The Andrew W. Mellon Foundation has helped create a three-year, $1.2 million initiative at Skidmore College’s Frances Young Tang Teaching Museum and Art Gallery in Saratoga Springs, New York, that will augment the museum’s exploration of identity and race, as well as create new research resources and boost public engagement. The foundation’s contribution to the grant amounts to $840,000, while the Ellsworth Kelly Foundation and Skidmore College have provided a total of $360,000 in matching funds.
In particular, the grant will enable original scholarship on works of art recently acquired by the museum by artists such as Nayland Blake, Willie Cole, Lorna Simpson, Kara Walker, and Carrie Mae Weems. Skidmore will be developing new courses that “cross disciplinary lines and use collection objects as the catalyst for conversations and innovative curricular development,” according to a press release.

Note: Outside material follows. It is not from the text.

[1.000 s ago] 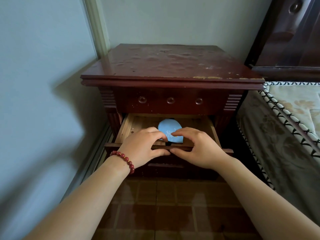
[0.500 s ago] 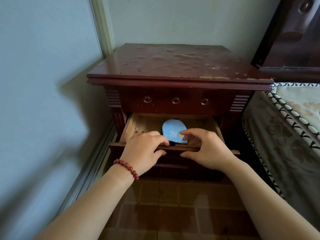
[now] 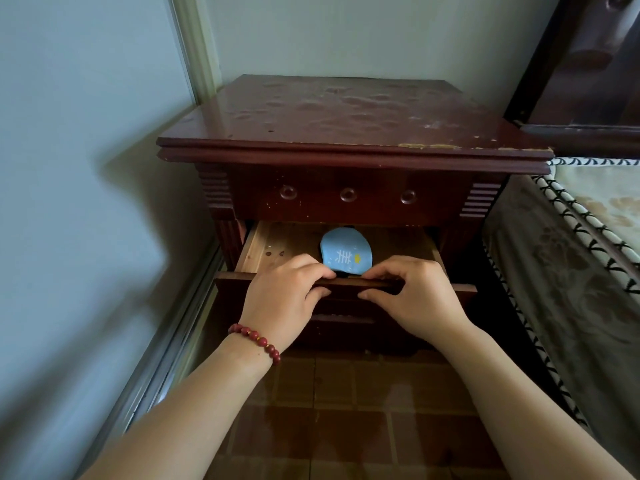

The museum will also be able to invite visiting artists and scholars to interact with faculty, staff, and students in the form of talks, workshops, performances, and exhibitions.
Additionally, the grant will allow for new initiatives, including a documentary and research project that will highlight more than 1,500 works in the museum’s collection. For this project, the Tang will be working with a diverse body of students from surrounding institutions of higher education, such as the members of the New York Six Liberal Arts Consortium and nearby community colleges. The project will also result in the creation of a digital archive that will be free and accessible to all.